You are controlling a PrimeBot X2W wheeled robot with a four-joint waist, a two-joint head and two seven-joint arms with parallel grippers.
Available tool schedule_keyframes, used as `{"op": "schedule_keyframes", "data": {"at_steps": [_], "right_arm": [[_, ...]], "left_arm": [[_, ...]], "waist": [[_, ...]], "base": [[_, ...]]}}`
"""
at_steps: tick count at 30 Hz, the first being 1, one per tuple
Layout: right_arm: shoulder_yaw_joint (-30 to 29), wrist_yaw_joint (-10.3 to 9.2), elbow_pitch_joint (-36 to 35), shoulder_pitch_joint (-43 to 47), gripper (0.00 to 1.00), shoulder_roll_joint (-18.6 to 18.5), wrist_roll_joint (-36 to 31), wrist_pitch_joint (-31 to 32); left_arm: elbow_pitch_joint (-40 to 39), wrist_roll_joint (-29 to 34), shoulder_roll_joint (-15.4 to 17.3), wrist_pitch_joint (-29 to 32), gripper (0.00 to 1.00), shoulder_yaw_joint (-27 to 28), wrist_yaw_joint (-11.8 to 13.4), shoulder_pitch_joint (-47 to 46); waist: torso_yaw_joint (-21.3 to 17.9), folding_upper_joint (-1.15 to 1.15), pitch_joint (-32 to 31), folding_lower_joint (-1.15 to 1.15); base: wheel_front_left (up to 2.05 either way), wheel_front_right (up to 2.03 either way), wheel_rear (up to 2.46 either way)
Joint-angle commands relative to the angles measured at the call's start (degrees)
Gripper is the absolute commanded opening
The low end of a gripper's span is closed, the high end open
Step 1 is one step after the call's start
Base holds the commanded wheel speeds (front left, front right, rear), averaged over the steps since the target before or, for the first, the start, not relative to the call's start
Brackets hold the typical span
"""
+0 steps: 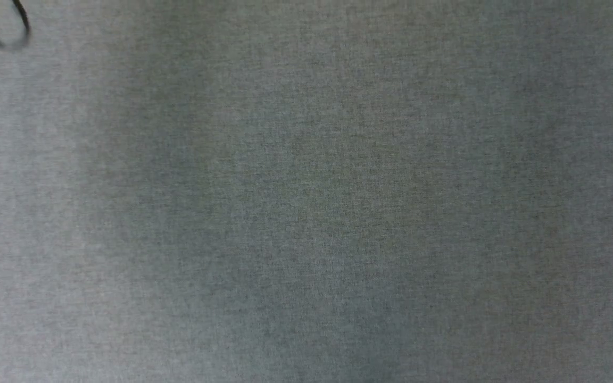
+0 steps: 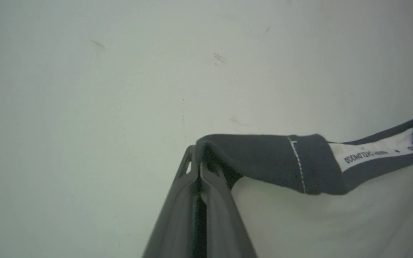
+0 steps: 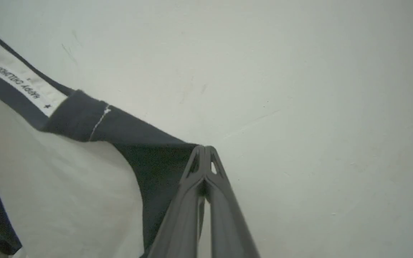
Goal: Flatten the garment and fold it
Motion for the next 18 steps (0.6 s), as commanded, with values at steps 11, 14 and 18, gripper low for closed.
{"op": "schedule_keyframes", "data": {"at_steps": [11,14,18], "right_arm": [[-7.8,-0.12,-22.1,27.1,0.00,0.1,4.3,6.7],[-10.5,-0.12,-28.0,35.4,0.00,1.8,4.4,8.8],[-13.6,-0.12,-34.5,46.3,0.00,4.5,4.0,11.0]], "left_arm": [[-22.9,-4.3,3.1,3.9,0.00,0.2,5.2,28.0],[-28.3,-4.1,4.2,4.3,0.00,0.2,7.3,35.1],[-34.2,-4.2,5.5,5.5,0.00,-0.6,9.4,44.7]], "waist": [[0.3,0.00,-11.2,0.00],[0.2,0.00,-13.0,0.00],[0.1,0.00,-15.0,0.00]], "base": [[0.00,0.00,0.00],[0.00,0.00,0.00],[0.00,0.00,0.00]]}}
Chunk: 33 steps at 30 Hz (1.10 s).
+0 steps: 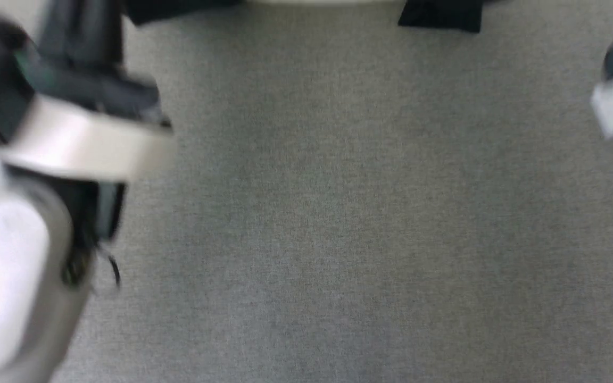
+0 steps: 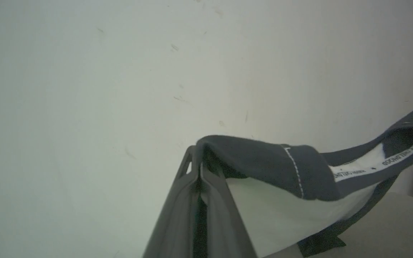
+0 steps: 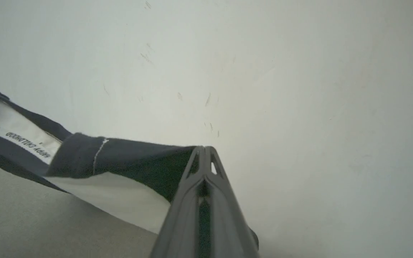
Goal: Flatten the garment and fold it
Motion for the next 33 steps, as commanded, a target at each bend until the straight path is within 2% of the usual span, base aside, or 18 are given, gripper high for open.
{"op": "schedule_keyframes", "data": {"at_steps": [1,5,10,17,28,33], "right_arm": [[-1.5,-0.11,-3.0,5.9,0.00,1.5,-0.3,0.9],[-4.0,-0.11,-7.6,16.8,0.00,4.7,-0.5,2.1],[-5.6,-0.11,-11.3,28.7,0.00,8.3,-0.6,2.6],[-4.7,-0.11,-13.4,40.3,0.00,10.8,0.3,4.6],[-1.3,-0.11,-11.7,55.8,0.00,6.7,3.4,15.1],[-1.1,-0.11,-12.5,60.4,0.00,5.1,5.5,19.9]], "left_arm": [[-2.5,-0.1,1.0,0.9,0.00,-0.9,1.1,5.6],[-5.8,-1.1,1.6,2.5,0.00,-2.9,3.0,15.5],[-7.5,-2.5,2.3,4.0,0.00,-6.2,4.1,26.0],[-6.8,-5.0,3.6,6.4,0.00,-10.0,3.7,35.3],[-6.3,-9.7,7.6,13.7,0.00,-15.6,0.8,44.0],[-7.3,-12.0,9.2,16.7,0.00,-17.0,0.7,47.4]], "waist": [[-0.1,0.00,-3.1,0.02],[0.1,0.00,-4.9,0.02],[0.0,0.00,-6.7,0.02],[-0.3,0.00,-10.0,0.02],[-0.5,0.00,-15.7,0.02],[-0.6,0.00,-17.2,0.02]], "base": [[0.00,0.00,0.00],[0.00,0.00,0.00],[0.00,0.00,0.00],[0.00,0.00,0.00],[0.00,0.00,0.00],[0.00,0.00,0.00]]}}
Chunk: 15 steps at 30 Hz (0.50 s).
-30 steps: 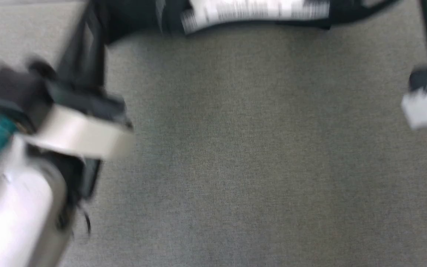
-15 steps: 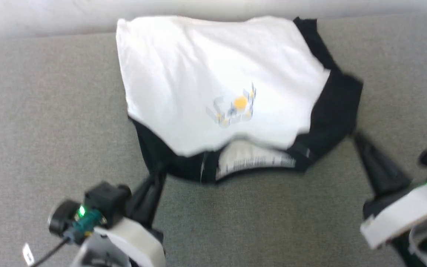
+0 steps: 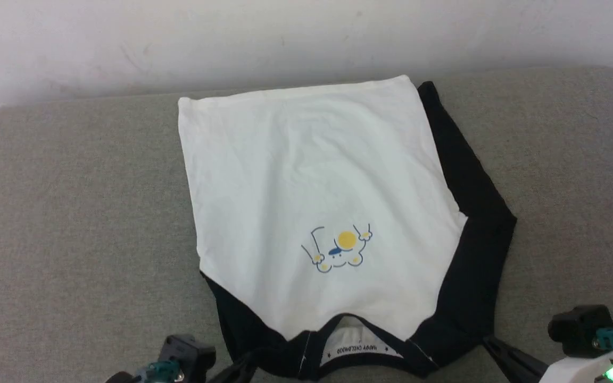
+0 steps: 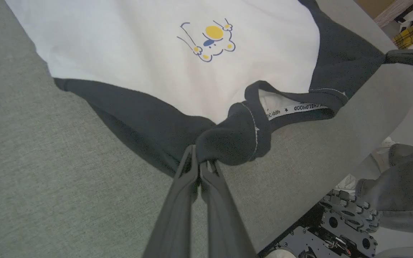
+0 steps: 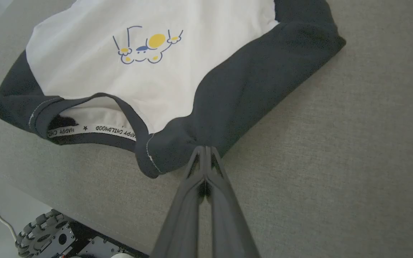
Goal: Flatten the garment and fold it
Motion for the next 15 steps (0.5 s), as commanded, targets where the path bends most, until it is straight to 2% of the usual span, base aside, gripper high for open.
{"op": "schedule_keyframes", "data": {"at_steps": [1,8,15], "right_arm": [[0.1,-0.05,-0.6,1.6,0.00,-0.7,0.7,1.6],[0.1,-0.05,-3.5,6.5,0.00,-2.5,3.1,8.7],[0.3,-0.05,-5.8,9.2,0.00,-2.5,4.2,12.3]], "left_arm": [[-0.7,-1.0,0.7,0.8,0.00,-0.5,-0.6,1.3],[-2.3,-3.5,2.3,3.5,0.00,-1.5,-0.6,4.4],[-3.2,-5.4,2.7,5.0,0.00,-2.5,-0.4,6.6]], "waist": [[0.0,0.00,-1.0,0.01],[0.1,0.00,-2.1,0.01],[0.2,0.00,-2.7,0.01]], "base": [[0.00,0.00,0.00],[0.00,0.00,0.00],[0.00,0.00,0.00]]}}
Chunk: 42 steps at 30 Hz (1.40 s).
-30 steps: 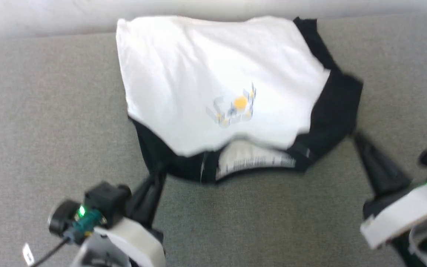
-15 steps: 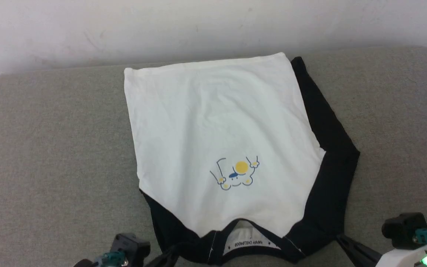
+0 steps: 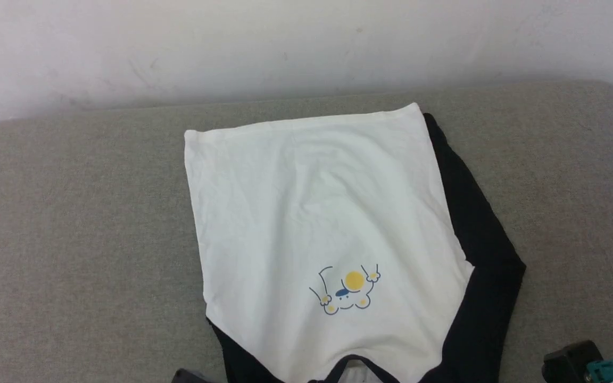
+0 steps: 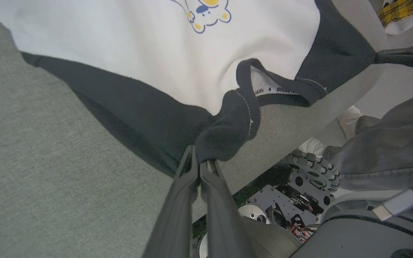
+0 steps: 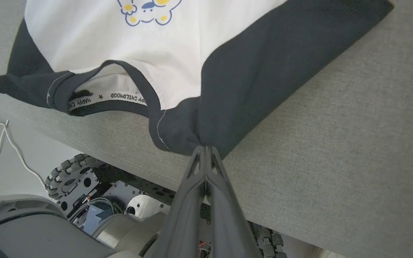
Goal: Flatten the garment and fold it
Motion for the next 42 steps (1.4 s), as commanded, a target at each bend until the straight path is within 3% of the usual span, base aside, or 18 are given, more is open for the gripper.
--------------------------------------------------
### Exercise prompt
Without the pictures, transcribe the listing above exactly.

### Solved problem
You are controlling a PrimeBot X2W wheeled robot with a four-joint waist, a two-joint head and two seven-joint arms with parallel grippers.
Available tool schedule_keyframes, used as `{"op": "schedule_keyframes", "data": {"at_steps": [_], "right_arm": [[_, ...]], "left_arm": [[_, ...]], "waist": [[_, ...]], "base": [[_, ...]]}}`
"""
at_steps: tick count at 30 Hz, the first being 1, one per tuple
Layout: right_arm: shoulder_yaw_joint (-30 to 29), wrist_yaw_joint (-10.3 to 9.2), elbow_pitch_joint (-36 to 35), shoulder_pitch_joint (-43 to 47), gripper (0.00 to 1.00), shoulder_roll_joint (-18.6 to 18.5), wrist_roll_joint (-36 to 31), wrist_pitch_joint (-31 to 32); left_arm: elbow_pitch_joint (-40 to 39), wrist_roll_joint (-29 to 34), shoulder_roll_joint (-15.4 to 17.3), wrist_pitch_joint (-29 to 32), gripper (0.00 to 1.00), shoulder_yaw_joint (-27 to 28), wrist_yaw_joint (-11.8 to 13.4), shoulder_pitch_joint (-47 to 46); waist: torso_yaw_joint (-21.3 to 17.9), folding_upper_joint (-1.15 to 1.15), pitch_joint (-32 to 31), folding_lower_joint (-1.15 to 1.15); base: wheel_front_left (up to 2.05 either way), wheel_front_right (up to 2.03 either way), wheel_rear (up to 2.46 either way)
Joint-angle commands relative to the angles measured at the call's start (degrees)
Gripper is the absolute commanded opening
The low end of a gripper's span is closed, the high end open
Step 1 is one step after the call's start
Base holds the commanded wheel speeds (front left, front right, rear), averaged over the steps since the target before or, for the first, the start, not relative to the call's start
Brackets hold the typical span
"""
+0 steps: 
+0 steps: 
+0 steps: 
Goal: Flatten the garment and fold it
Motion for the next 18 steps (0.6 s), as commanded, with values at steps 11, 14 and 18, gripper low for closed.
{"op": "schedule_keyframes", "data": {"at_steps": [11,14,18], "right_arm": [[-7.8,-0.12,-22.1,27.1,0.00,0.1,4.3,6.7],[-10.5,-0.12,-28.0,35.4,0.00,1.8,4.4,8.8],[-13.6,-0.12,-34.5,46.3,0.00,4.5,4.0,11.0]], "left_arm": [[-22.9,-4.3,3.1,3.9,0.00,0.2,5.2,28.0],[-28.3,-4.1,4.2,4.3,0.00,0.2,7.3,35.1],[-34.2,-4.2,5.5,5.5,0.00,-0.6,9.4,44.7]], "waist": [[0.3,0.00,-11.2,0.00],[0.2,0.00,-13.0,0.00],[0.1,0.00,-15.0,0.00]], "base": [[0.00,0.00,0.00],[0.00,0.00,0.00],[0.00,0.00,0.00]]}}
Chunk: 33 steps at 30 Hz (1.10 s).
+0 steps: 
+0 steps: 
+0 steps: 
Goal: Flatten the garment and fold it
Motion for the next 33 steps, as commanded, a target at each bend until the straight path is within 2% of the usual span, base aside, or 18 are given, gripper high for open.
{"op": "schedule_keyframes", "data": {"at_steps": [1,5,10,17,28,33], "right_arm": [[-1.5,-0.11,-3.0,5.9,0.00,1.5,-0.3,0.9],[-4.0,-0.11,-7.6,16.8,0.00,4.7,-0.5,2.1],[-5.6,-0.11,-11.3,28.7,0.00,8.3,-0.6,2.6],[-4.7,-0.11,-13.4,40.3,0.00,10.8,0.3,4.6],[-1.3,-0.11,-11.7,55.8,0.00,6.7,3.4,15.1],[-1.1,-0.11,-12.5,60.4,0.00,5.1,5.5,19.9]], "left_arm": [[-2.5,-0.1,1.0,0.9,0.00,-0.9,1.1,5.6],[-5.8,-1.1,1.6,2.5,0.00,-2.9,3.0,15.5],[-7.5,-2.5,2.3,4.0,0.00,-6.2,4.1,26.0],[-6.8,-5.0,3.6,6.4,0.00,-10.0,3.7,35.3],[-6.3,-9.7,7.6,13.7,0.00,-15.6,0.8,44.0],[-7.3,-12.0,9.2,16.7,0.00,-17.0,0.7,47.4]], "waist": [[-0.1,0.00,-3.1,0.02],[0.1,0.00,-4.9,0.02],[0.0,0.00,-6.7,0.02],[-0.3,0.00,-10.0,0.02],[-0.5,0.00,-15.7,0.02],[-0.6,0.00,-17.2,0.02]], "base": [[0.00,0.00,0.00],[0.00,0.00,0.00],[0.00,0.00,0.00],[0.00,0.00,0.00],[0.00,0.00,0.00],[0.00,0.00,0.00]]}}
Chunk: 15 steps at 30 Hz (0.50 s).
-30 steps: 
-15 steps: 
+0 steps: 
+0 steps: 
+0 steps: 
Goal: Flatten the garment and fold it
Motion for the next 15 steps (0.5 s), as commanded, targets where the path bends most, until it is straight to 2% of the usual span, base aside, gripper high for open.
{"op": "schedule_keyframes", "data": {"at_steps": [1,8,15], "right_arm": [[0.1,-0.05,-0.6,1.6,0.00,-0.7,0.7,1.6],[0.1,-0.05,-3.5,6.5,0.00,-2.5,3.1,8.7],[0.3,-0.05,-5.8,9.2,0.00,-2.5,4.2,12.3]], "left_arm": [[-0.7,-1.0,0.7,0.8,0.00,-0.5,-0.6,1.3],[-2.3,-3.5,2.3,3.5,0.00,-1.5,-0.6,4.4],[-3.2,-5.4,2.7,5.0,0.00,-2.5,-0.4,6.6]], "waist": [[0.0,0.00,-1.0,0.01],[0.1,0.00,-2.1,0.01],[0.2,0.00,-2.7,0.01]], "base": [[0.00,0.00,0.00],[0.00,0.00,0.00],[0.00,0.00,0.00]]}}
Chunk: 42 steps at 30 Hz (1.40 s).
-30 steps: 
-15 steps: 
+0 steps: 
+0 steps: 
+0 steps: 
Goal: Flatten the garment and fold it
Motion for the next 42 steps (1.4 s), as commanded, a target at each bend until the straight path is within 3% of the usual span, base aside, or 18 are given, more is open for the gripper.

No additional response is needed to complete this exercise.